* [EXERCISE AIM]:
Extract from the listing each line in which the word "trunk" appears.

* [RECORDED INFORMATION]:

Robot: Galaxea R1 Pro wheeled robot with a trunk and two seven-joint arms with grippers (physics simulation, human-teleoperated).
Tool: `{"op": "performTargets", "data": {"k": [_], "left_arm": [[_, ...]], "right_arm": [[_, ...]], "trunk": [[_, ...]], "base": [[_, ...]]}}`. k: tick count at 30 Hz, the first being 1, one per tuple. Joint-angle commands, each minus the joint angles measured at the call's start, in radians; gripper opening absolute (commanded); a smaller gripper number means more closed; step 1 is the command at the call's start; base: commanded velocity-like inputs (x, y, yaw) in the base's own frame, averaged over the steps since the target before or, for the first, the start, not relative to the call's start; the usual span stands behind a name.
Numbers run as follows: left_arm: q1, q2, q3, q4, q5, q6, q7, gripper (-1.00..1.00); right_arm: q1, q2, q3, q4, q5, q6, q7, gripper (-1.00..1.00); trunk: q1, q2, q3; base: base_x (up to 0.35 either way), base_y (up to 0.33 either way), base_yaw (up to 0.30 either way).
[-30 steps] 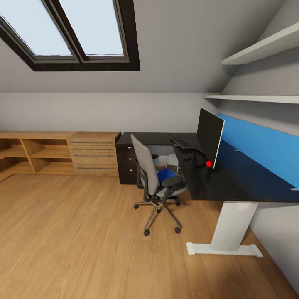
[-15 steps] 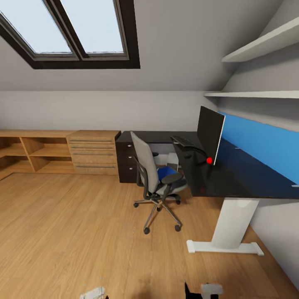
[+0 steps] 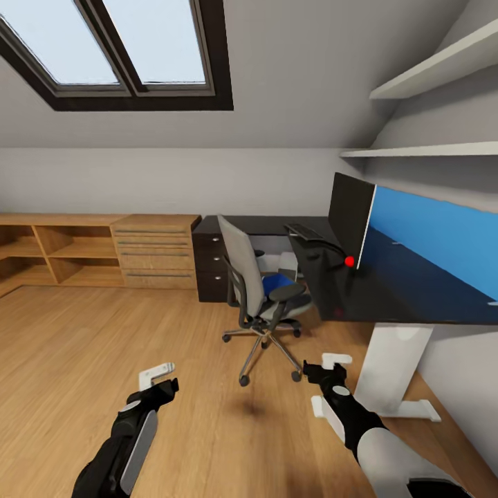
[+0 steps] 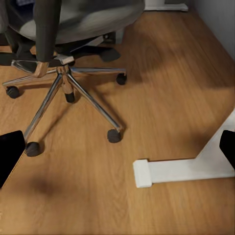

* [YOUR SOLUTION]:
Robot: Galaxea R1 Pro wheeled robot with a trunk and two seven-joint arms with grippers (physics simulation, human-teleoperated).
Tool: `{"op": "performTargets", "data": {"k": [_], "left_arm": [[_, ...]], "right_arm": [[_, ...]], "trunk": [[_, ...]], "base": [[_, ...]]}}`. k: tick count at 30 Hz, the first being 1, one per tuple. Joint-angle commands, each minus the joint angles measured at the call's start, in radians; gripper opening absolute (commanded); a smaller gripper number means more closed; step 1 is the command at the call's start; base: commanded velocity-like inputs (x, y, yaw) in the base's own frame, averaged over the steps since the target before or, for the first, the start, not relative to the call's start; the usual span stands behind a name.
Numbers run as follows: left_arm: q1, q2, q3, q4, q5, q6, q7, gripper (-1.00..1.00); right_arm: q1, q2, q3, q4, q5, q6, q7, gripper (-1.00..1.00); trunk: q1, q2, q3; base: base_x (up to 0.35 either way), base_y (up to 0.33 either way), base_yaw (up to 0.30 either way).

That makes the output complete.